As you get older and more mature, your hairline doesn’t, according to new research released in the Journal of Clinical Investigation. When you’re young, hair falls out and is replaced by new hair. Eventually, this process stops and when your hair falls out, nothing replaces it. Or rather, researchers say, the root cause of baldness isn’t that the hair doesn’t come back, but that the wrong type of hair comes back. Rather than generating new mature hairs, the cells eventually stop producing mature hair in favor of microscopic immature hairs.
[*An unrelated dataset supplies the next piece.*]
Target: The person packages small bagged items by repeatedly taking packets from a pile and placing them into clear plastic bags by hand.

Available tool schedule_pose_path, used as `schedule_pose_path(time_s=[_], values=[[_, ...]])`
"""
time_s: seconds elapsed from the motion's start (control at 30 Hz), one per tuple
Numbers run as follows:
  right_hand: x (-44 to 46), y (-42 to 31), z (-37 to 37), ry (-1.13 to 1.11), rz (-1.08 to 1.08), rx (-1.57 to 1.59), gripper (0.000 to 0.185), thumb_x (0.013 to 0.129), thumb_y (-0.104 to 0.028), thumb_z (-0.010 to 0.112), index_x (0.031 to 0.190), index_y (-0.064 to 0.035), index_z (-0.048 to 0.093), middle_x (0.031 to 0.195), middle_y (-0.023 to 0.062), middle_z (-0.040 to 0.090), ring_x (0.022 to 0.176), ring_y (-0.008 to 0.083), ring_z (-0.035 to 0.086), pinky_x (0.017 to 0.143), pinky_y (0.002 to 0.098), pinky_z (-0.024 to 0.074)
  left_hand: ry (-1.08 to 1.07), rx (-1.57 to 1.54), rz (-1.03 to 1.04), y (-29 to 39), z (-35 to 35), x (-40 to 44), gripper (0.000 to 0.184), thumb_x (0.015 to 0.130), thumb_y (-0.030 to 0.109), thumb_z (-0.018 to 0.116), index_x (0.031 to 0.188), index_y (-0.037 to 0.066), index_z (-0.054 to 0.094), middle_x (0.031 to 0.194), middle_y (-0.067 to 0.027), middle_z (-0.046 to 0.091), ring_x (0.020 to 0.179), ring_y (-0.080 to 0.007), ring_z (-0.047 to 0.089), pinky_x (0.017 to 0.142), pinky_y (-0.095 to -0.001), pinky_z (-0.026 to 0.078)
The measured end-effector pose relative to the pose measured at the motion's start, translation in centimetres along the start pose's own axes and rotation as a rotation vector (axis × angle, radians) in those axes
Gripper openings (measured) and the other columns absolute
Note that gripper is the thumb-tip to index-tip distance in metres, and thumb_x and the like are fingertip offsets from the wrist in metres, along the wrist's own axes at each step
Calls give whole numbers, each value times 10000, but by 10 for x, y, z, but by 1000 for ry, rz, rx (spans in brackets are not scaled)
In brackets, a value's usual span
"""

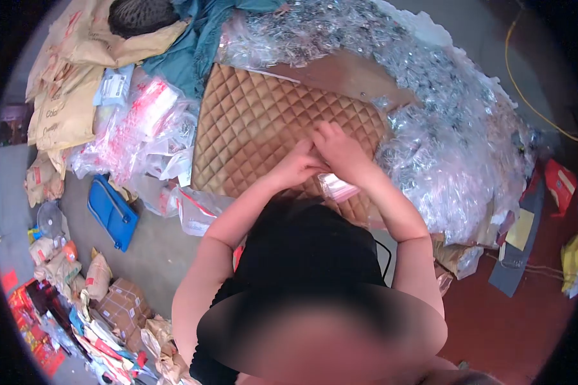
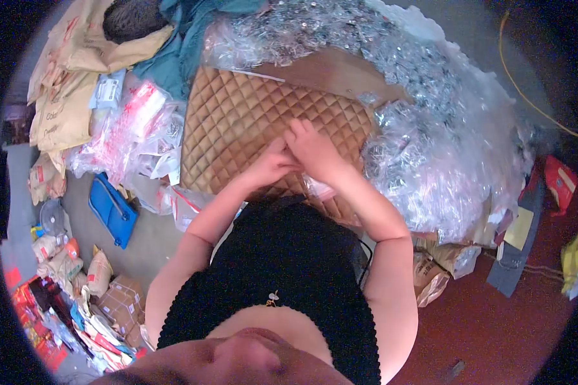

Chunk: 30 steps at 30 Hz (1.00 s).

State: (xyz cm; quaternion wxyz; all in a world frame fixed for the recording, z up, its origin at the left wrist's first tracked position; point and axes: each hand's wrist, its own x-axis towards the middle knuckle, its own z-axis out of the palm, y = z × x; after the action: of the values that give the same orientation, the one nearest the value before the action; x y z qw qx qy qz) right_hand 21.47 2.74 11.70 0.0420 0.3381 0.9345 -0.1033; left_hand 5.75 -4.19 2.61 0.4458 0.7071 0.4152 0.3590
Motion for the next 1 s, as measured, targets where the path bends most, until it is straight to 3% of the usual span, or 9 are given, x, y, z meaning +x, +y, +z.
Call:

“This implies that there is a problem in the activation of stem cells converting progenitor cells in bald scalp,” said the study’s lead researcher, Dr. George Cotsarelis. “The fact that there are normal numbers of stem cells in bald scalp gives us hope for reactivating those stem cells.”
The team’s goal is to develop a cream to use to reactivate those dormant stem cells and repair the flaw that causes immature hair development and lack of new progenitor cells. After all, scientists reason, if the same amount of hair-making cells are there, what’s to stop someone from reactivating them and getting them to pump out the right sort of hair again? Not everyone looks good bald.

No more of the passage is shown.